Discrete Dynamics in Nature and Society
Volume 2007 (2007), Article ID 92959, 25 pages
doi:10.1155/2007/92959
Research Article

Stability of the Positive Point of Equilibrium of Nicholson's Blowflies Equation with Stochastic Perturbations: Numerical Analysis

Nataliya Bradul and Leonid Shaikhet

Department of Higher Mathematics, Donetsk State University of Management, 163a Chelyuskintsev Street, Donetsk 83015, Ukraine

Received 23 January 2007; Accepted 11 June 2007

Copyright © 2007 Nataliya Bradul and Leonid Shaikhet. This is an open access article distributed under the Creative Commons Attribution License, which permits unrestricted use, distribution, and reproduction in any medium, provided the original work is properly cited.

Abstract

Known Nicholson's blowflies equation (which is one of the most important models in ecology) with stochastic perturbations is considered. Stability of the positive (nontrivial) point of equilibrium of this equation and also a capability of its discrete analogue to preserve stability properties of the original differential equation are studied. For this purpose, the considered equation is centered around the positive equilibrium and linearized.

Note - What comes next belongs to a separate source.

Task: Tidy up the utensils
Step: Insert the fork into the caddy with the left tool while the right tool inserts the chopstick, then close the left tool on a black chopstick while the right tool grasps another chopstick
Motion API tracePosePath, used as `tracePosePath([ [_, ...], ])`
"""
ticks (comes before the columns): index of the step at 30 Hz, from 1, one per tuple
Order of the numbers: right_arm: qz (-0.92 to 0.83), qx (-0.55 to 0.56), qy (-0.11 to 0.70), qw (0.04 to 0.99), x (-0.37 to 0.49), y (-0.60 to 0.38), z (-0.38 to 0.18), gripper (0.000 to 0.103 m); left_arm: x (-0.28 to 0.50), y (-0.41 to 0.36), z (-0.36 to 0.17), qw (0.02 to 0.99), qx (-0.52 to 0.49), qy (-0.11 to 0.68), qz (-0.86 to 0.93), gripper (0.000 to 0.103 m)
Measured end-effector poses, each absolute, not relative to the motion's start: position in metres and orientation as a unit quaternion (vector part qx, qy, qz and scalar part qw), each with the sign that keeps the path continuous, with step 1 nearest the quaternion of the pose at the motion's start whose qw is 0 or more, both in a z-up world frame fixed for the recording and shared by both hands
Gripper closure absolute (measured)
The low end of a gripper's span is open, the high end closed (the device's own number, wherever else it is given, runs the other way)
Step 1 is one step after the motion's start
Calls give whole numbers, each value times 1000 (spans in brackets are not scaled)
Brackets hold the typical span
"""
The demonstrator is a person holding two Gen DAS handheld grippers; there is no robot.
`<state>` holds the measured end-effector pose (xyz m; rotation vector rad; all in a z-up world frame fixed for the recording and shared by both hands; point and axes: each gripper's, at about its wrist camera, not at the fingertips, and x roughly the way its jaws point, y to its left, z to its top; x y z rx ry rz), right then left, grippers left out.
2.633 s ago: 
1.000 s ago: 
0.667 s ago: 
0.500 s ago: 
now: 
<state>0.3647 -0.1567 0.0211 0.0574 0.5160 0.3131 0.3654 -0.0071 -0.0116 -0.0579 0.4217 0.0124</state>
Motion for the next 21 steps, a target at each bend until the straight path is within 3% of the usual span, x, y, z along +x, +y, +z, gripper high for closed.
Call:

Asymptotic mean square stability of the linear part of the considered equation is used to verify stability in probability of nonlinear origin equation. From known previous results connected with B. Kolmanovskii and L. Shaikhet, general method of Lyapunov functionals construction, necessary and sufficient condition of stability in the mean square sense in the continuous case and necessary and sufficient conditions for the discrete case are deduced. Stability conditions for the discrete analogue allow to determinate an admissible step of discretization for numerical simulation of solution trajectories. The trajectories of stable and unstable solutions of considered equations are simulated numerically in the deterministic and the stochastic cases for different values of the parameters and of the initial data. Numerous graphical illustrations of stability regions and solution trajectories are plotted.